WHAT TO DO
In your copy of the listing below, reproduce each word exactly and include no pictures.

DATA EXCERPT
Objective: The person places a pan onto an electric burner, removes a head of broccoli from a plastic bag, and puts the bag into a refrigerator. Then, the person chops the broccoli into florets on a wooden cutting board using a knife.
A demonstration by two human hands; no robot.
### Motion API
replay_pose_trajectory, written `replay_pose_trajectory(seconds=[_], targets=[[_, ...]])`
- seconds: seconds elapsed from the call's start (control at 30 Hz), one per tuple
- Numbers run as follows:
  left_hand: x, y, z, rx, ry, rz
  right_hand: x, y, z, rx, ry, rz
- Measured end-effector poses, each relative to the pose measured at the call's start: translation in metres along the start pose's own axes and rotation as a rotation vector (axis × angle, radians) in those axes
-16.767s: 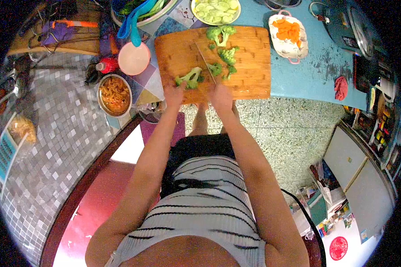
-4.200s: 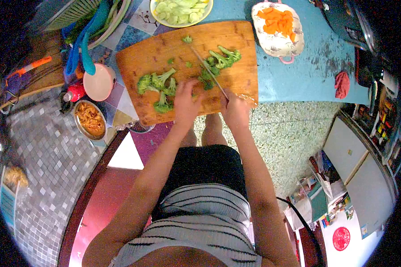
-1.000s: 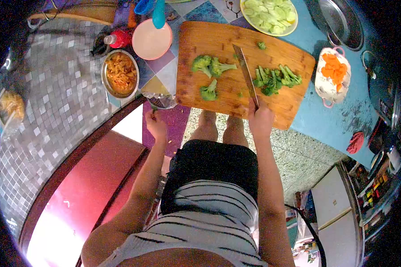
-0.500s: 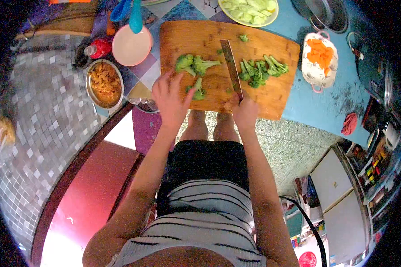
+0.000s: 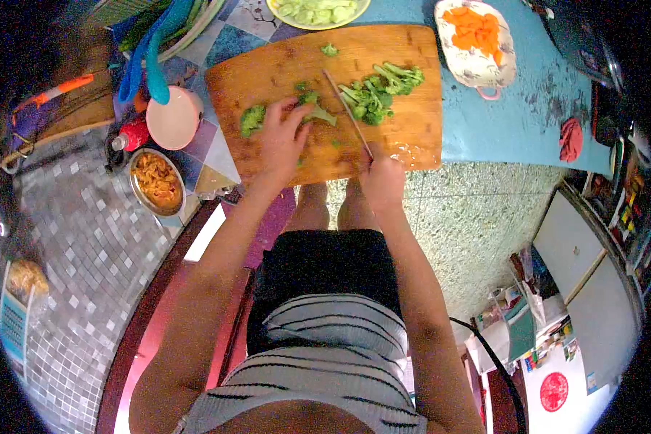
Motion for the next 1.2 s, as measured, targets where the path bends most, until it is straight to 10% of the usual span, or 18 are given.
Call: replay_pose_trajectory(seconds=[1.2], targets=[[0.008,-0.012,0.006,-0.001,0.011,-0.048,0.039,-0.040,-0.026,-0.170,-0.137,0.394]])
Point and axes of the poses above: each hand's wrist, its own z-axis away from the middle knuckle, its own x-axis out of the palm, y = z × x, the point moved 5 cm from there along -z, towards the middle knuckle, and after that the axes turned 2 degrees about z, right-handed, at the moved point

RESPONSE
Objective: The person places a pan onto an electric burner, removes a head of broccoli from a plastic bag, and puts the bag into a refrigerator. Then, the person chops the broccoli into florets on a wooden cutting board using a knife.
A demonstration by two human hands; no robot.
### Motion API
replay_pose_trajectory, written `replay_pose_trajectory(seconds=[_], targets=[[_, ...]])`
- seconds: seconds elapsed from the call's start (control at 30 Hz), one per tuple
- Numbers run as follows:
  left_hand: x, y, z, rx, ry, rz
  right_hand: x, y, z, rx, ry, rz
- Measured end-effector poses, each relative to the pose measured at the call's start: translation in metres along the start pose's own axes and rotation as a rotation vector (axis × angle, radians) in those axes
-16.767s: 
-4.200s: 
-1.000s: 
-0.500s: 
+0.000s: 
Motion for the next 1.2 s, as measured, targets where the path bends most, until it is straight to 10% of the usual span, or 18 are given.
Call: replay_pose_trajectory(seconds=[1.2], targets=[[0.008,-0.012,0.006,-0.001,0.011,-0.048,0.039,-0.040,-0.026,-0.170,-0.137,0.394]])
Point and axes of the poses above: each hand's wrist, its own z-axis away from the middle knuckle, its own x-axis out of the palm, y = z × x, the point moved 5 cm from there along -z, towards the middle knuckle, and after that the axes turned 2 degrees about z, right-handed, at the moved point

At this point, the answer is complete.